Goal of the exercise: Wherever "things" turns up in the entries, copy out the line that holds it.

Stored data Block Start

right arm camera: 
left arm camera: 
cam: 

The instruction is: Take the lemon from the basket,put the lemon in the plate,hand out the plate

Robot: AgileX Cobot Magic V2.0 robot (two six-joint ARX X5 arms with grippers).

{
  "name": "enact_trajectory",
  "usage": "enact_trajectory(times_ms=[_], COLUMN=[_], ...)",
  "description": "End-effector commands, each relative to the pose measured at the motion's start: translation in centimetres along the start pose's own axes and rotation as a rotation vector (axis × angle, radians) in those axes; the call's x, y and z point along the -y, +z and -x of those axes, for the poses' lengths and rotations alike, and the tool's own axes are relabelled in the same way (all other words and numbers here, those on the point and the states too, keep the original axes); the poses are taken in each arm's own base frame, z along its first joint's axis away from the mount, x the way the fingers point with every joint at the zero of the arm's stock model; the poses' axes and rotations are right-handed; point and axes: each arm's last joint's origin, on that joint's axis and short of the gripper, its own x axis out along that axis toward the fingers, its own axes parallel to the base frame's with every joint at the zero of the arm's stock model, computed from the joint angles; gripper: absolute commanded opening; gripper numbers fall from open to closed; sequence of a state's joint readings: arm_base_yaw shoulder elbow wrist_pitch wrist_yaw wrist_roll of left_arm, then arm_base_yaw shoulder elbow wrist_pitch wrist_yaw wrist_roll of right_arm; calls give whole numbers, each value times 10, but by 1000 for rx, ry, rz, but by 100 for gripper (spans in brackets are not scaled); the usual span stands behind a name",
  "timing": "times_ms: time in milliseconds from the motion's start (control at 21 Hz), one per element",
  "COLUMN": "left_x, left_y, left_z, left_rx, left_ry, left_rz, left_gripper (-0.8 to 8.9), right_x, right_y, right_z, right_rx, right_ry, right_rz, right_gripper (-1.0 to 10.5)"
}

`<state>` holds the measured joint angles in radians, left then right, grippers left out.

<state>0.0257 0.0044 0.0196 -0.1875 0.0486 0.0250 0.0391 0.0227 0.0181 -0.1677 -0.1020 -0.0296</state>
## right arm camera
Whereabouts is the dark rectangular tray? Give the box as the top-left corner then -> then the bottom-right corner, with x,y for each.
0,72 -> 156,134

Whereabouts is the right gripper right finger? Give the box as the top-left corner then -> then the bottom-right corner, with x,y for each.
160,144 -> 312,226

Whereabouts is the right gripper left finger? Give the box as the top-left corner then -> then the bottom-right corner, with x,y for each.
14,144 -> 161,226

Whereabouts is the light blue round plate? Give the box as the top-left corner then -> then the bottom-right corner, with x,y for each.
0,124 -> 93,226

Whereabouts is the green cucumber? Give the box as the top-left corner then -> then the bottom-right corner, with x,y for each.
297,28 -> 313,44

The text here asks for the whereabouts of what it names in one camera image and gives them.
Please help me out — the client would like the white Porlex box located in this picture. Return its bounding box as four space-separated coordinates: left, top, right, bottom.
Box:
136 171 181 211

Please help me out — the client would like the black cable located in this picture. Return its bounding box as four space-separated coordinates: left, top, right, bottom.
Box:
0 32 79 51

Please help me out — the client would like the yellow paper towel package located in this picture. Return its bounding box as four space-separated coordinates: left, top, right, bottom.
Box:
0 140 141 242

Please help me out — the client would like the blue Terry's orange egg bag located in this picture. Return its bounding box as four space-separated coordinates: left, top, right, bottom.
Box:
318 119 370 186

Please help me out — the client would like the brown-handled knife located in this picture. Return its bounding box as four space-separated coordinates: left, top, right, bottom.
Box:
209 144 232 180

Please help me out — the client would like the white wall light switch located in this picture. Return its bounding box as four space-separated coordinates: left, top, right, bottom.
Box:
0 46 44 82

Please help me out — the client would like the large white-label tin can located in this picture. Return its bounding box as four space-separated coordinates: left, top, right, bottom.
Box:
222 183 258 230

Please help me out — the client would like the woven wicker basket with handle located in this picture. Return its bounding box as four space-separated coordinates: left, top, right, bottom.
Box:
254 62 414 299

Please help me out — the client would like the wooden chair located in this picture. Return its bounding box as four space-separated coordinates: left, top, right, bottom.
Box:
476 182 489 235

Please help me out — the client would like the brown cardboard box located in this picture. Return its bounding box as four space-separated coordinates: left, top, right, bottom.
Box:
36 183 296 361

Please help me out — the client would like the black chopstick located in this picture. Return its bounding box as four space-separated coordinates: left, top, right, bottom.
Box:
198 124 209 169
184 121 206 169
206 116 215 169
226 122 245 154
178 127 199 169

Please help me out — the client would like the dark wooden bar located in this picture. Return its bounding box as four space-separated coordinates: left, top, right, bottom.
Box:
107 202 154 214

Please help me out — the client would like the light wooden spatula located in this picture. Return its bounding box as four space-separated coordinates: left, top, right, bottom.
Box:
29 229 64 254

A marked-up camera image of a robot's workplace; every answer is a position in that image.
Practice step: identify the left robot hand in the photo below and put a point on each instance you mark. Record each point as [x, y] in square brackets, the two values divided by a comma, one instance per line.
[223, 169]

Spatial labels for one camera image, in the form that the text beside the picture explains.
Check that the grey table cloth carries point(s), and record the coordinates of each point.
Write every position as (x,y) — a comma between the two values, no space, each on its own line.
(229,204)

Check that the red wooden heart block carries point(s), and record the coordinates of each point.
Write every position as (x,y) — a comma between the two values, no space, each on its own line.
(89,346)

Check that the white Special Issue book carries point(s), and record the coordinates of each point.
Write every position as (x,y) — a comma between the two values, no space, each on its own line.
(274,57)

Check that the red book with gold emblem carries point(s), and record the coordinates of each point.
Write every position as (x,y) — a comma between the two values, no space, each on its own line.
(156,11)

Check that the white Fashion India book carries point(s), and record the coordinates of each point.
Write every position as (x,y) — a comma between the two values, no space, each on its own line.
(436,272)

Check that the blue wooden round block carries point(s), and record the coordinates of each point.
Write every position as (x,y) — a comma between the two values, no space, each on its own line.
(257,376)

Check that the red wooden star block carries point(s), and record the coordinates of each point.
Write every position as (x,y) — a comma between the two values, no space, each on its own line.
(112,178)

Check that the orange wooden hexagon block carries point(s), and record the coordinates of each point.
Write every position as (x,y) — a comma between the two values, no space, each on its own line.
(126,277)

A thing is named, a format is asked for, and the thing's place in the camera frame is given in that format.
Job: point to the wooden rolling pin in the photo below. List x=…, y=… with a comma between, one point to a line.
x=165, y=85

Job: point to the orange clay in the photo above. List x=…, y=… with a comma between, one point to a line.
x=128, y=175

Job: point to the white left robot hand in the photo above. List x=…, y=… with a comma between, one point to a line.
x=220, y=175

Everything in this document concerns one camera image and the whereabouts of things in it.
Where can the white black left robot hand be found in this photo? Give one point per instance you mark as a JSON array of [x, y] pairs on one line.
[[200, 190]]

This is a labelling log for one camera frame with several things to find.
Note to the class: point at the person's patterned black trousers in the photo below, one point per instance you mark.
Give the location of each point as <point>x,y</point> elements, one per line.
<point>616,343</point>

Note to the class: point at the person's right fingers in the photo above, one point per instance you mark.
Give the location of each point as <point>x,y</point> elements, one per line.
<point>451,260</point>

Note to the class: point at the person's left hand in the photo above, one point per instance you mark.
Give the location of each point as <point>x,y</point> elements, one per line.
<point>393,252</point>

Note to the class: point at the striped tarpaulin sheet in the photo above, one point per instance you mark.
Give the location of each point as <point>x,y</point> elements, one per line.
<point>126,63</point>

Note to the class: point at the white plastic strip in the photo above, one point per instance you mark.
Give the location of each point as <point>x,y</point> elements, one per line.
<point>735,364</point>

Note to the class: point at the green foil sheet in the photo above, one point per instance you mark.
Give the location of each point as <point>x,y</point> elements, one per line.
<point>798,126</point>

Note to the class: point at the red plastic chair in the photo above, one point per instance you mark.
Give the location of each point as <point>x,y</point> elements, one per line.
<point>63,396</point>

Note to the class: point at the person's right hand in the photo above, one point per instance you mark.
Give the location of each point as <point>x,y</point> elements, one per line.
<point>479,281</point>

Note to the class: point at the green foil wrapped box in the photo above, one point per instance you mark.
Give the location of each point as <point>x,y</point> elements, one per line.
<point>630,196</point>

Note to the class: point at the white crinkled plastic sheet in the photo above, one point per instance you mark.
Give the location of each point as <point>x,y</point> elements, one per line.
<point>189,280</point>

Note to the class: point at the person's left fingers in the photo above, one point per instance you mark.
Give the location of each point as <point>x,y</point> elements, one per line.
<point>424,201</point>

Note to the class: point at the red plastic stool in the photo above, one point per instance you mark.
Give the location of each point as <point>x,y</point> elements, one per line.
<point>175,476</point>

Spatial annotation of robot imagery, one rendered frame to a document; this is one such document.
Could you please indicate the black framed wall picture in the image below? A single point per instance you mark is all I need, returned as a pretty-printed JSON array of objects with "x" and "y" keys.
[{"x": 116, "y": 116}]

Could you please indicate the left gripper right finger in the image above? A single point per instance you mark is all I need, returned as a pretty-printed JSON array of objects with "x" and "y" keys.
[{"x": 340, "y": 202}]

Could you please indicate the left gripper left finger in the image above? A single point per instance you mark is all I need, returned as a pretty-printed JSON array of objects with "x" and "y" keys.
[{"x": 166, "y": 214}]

Stored data Block End

Completed exercise:
Everything in this document concerns one camera image and the whereabouts of things in it.
This is a labelling log for one camera frame with several things to find.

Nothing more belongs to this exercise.